What the exercise asks> Copy the data exactly, keeping every line intact.

------------------------------------------------

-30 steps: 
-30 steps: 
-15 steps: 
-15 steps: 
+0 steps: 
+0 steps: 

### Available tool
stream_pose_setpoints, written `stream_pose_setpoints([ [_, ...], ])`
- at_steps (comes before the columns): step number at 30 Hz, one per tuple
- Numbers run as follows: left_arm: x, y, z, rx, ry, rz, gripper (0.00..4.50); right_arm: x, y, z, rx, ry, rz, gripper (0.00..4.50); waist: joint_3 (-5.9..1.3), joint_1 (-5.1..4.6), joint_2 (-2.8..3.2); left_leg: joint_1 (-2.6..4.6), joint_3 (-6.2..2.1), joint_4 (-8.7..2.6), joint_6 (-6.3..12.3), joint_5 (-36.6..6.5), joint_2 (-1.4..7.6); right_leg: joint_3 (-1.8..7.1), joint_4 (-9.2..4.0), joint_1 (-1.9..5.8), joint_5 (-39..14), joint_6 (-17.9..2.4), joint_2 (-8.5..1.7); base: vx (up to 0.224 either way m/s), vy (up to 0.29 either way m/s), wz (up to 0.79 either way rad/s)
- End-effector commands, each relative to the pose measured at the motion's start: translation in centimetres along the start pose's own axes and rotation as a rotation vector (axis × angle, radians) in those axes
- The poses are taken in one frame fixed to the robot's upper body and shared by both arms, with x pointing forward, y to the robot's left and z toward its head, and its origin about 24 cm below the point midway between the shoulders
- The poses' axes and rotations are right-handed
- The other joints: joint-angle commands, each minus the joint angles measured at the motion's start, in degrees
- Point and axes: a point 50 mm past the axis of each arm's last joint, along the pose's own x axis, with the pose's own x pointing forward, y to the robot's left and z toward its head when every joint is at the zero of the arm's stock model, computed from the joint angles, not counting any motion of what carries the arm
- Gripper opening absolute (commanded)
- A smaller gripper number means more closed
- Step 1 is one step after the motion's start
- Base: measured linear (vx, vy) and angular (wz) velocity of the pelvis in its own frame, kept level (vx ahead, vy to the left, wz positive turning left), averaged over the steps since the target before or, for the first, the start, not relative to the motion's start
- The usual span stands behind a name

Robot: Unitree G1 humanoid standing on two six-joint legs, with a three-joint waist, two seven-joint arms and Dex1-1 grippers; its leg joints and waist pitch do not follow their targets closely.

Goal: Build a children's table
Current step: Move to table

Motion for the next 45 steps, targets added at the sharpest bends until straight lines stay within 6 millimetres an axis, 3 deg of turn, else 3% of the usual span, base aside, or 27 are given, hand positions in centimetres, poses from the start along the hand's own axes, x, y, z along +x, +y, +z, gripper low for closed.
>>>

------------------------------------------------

Exercise solution>
-30 steps: 
-30 steps: 
-15 steps: 
-15 steps: 
+0 steps: 
+0 steps: 

### Available tool
stream_pose_setpoints, written `stream_pose_setpoints([ [_, ...], ])`
- at_steps (comes before the columns): step number at 30 Hz, one per tuple
- Numbers run as follows: left_arm: x, y, z, rx, ry, rz, gripper (0.00..4.50); right_arm: x, y, z, rx, ry, rz, gripper (0.00..4.50); waist: joint_3 (-5.9..1.3), joint_1 (-5.1..4.6), joint_2 (-2.8..3.2); left_leg: joint_1 (-2.6..4.6), joint_3 (-6.2..2.1), joint_4 (-8.7..2.6), joint_6 (-6.3..12.3), joint_5 (-36.6..6.5), joint_2 (-1.4..7.6); right_leg: joint_3 (-1.8..7.1), joint_4 (-9.2..4.0), joint_1 (-1.9..5.8), joint_5 (-39..14), joint_6 (-17.9..2.4), joint_2 (-8.5..1.7); base: vx (up to 0.224 either way m/s), vy (up to 0.29 either way m/s), wz (up to 0.79 either way rad/s)
- End-effector commands, each relative to the pose measured at the motion's start: translation in centimetres along the start pose's own axes and rotation as a rotation vector (axis × angle, radians) in those axes
- The poses are taken in one frame fixed to the robot's upper body and shared by both arms, with x pointing forward, y to the robot's left and z toward its head, and its origin about 24 cm below the point midway between the shoulders
- The poses' axes and rotations are right-handed
- The other joints: joint-angle commands, each minus the joint angles measured at the motion's start, in degrees
- Point and axes: a point 50 mm past the axis of each arm's last joint, along the pose's own x axis, with the pose's own x pointing forward, y to the robot's left and z toward its head when every joint is at the zero of the arm's stock model, computed from the joint angles, not counting any motion of what carries the arm
- Gripper opening absolute (commanded)
- A smaller gripper number means more closed
- Step 1 is one step after the motion's start
- Base: measured linear (vx, vy) and angular (wz) velocity of the pelvis in its own frame, kept level (vx ahead, vy to the left, wz positive turning left), averaged over the steps since the target before or, for the first, the start, not relative to the motion's start
- The usual span stands behind a name

Robot: Unitree G1 humanoid standing on two six-joint legs, with a three-joint waist, two seven-joint arms and Dex1-1 grippers; its leg joints and waist pitch do not follow their targets closely.

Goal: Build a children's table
Current step: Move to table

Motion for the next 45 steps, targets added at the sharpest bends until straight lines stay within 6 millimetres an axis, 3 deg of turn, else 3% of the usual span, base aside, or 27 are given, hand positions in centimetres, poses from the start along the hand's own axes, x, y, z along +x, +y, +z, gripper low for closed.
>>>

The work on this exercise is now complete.